Different functions were developed to filter out or extract samples or sequences within a RepSeqExperiment object.
Filtering
Sequence filtering
Based on sequence occurrence
filterCount()
filters out sequences, at any level,
having a count below a chosen threshold. The function returns a
RepSeqExperiment object that can be used to perform in-depth analyses on
the remaining dataset.
RepSeqData_filtered <- filterCount(x = RepSeqData,
n = 1,
level = "aaClone")
The parameter group
allows the selection of a group of
samples on which the filtering must be applied. These samples should all
belong to a particular group in the metaData slot.

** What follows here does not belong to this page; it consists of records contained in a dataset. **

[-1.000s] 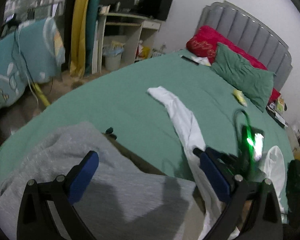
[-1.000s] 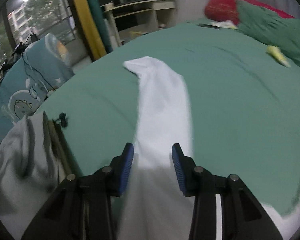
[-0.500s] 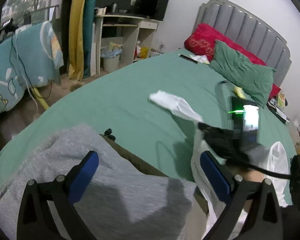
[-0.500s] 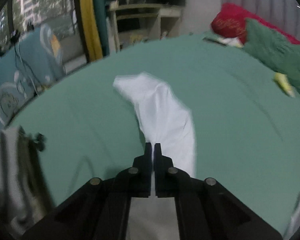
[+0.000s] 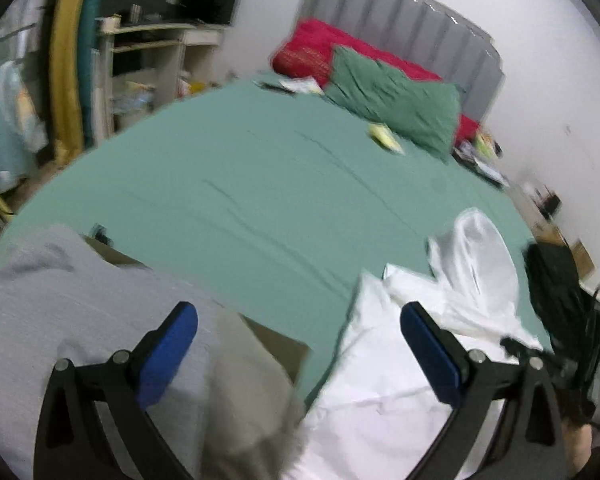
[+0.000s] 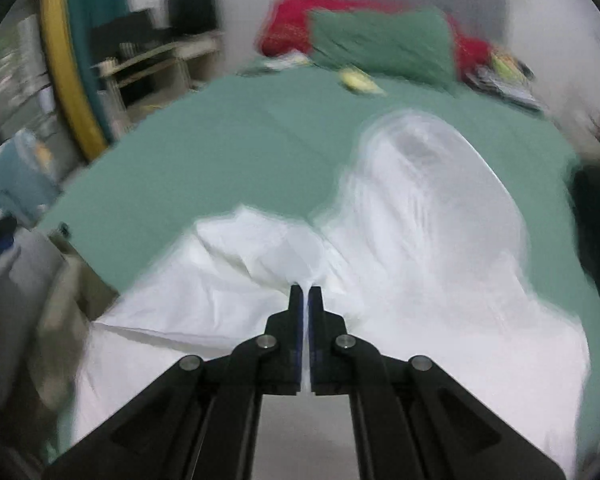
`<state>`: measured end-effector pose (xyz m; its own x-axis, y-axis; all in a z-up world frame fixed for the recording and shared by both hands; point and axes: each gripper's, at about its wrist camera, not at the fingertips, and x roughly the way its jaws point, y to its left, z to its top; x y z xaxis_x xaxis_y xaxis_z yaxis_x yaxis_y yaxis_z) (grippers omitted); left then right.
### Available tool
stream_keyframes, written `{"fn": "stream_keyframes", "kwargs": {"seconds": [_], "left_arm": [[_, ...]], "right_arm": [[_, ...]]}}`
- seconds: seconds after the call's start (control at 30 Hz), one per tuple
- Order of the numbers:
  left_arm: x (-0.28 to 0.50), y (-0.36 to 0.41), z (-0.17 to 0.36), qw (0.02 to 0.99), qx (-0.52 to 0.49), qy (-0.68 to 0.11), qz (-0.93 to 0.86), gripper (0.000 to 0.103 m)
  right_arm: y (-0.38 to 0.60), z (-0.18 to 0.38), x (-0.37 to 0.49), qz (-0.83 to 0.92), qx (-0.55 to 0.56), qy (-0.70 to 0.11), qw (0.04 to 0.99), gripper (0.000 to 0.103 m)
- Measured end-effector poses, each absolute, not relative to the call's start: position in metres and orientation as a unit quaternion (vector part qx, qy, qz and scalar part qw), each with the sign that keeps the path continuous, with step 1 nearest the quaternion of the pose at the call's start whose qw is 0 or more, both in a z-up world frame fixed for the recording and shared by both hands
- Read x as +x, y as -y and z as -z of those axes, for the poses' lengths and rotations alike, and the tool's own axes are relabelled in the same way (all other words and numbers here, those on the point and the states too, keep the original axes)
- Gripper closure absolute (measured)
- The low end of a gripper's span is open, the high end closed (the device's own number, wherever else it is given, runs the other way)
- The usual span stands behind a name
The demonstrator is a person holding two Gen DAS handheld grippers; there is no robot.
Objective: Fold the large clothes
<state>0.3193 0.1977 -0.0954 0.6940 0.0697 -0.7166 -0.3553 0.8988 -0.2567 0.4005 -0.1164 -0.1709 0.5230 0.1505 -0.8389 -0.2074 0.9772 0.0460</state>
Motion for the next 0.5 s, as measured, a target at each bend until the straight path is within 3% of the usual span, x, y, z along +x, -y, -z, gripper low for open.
{"fn": "stream_keyframes", "kwargs": {"seconds": [0.03,0.13,0.37,0.5], "left_arm": [[0.324,-0.19,0.101,0.898,-0.187,-0.383,-0.108,0.001],[0.333,-0.168,0.119,0.892,-0.173,-0.409,-0.087,0.001],[0.349,-0.147,0.15,0.88,-0.16,-0.443,-0.064,0.001],[0.357,-0.146,0.156,0.879,-0.153,-0.448,-0.064,0.002]], "right_arm": [[0.131,0.183,0.391,-0.085,-0.029,-0.496,0.864,0.094],[0.161,0.201,0.37,-0.037,-0.031,-0.519,0.853,0.055],[0.087,0.179,0.406,-0.132,-0.106,-0.424,0.89,0.047],[0.036,0.213,0.451,-0.169,-0.121,-0.445,0.871,0.047]]}}
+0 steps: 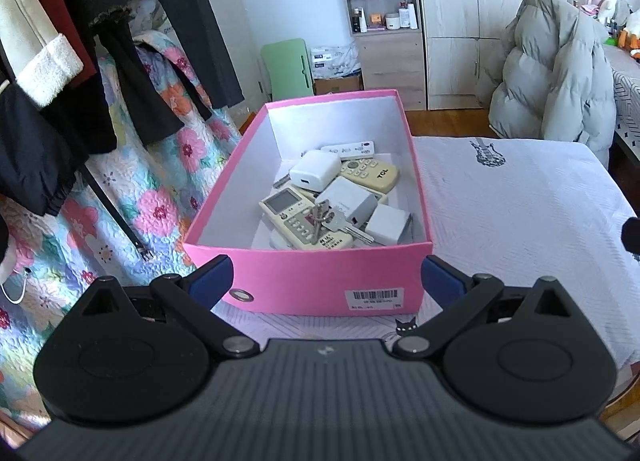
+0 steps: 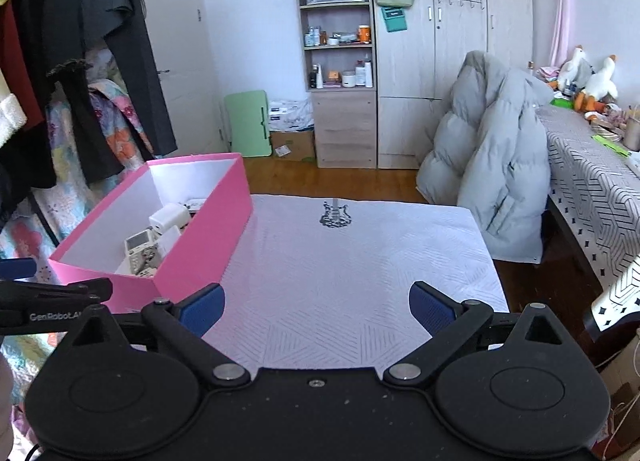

In
this the following case, we’re filtering out aaClones with a count of 1
in all amTreg samples.
RepSeqData_filtered_amTreg <- filterCount(x = RepSeqData,
n = 1,
level = "aaClone",
group = c("cell_subset", "amTreg"))
Based on sequence name
filterSequence()
filters out specific sequences in all
or a in group of samples.
RepSeqData_filtered <- filterSequence(x = RepSeqData,
level = "aaClone",
name = "TRAV11 CVVGDRGSALGRLHF TRAJ18",
group = c("cell_subset" , "Teff"))
Sample filtering
dropSamples()
offers the possibility to filter out one
or multiple repertoires by specifying their corresponding sample_id.
These repertoires can be ones identified, for instance, as outliers
during the exploratory analysis
RepSeqData_drop <- dropSamples(x = RepSeqData,
sampleNames=c("tripod-30-813", "tripod-30-815"))
Data selection
Based on sequence sharing
getPublic()
allows to subset a RepSeqExperiment object
in order to extract sequences that are either shared by:
- samples belonging to a specified group
- samples within the whole dataset if the
group
parameter is not specified.
The sharing threshold is set to 50% of the selected samples.
# Get clones present in at least 50% of the samples belonging to the amTreg group
RepSeqData_public <- getPublic(x = RepSeqData,
level = "aaClone",
group = c("cell_subset", "amTreg"))
Similarly, it is possible to extract private sequences with
getPrivate()
. If the parameter singletons
is
set to TRUE, only private sequences with a count of 1 will be
returned.
RepSeqData_private <- getPrivate(x = RepSeqData,
level = "ntClone",
singletons = FALSE)
Based on sequence occurrence
getTopSequences()
allows the extraction of the top most
expressed sequences. The prop
parameter allows users to
specify the percentage of top sequences to extract.
RepSeqData_top <- getTopSequences(x = RepSeqData,
level = "aaClone",
group = c("cell_subset", "Teff"),
prop = 0.1)
Based on sequence functionality
getProductive()
and getUnproductive()
allow
the extraction of productive or unproductive sequences respectively in
case no filters were applied during the building of the RepSeqExperiment
object.
Note: All the above-mentioned functions can be applied at any of the following repertoire level: clone, clonotype, CDR3aa and CDR3nt.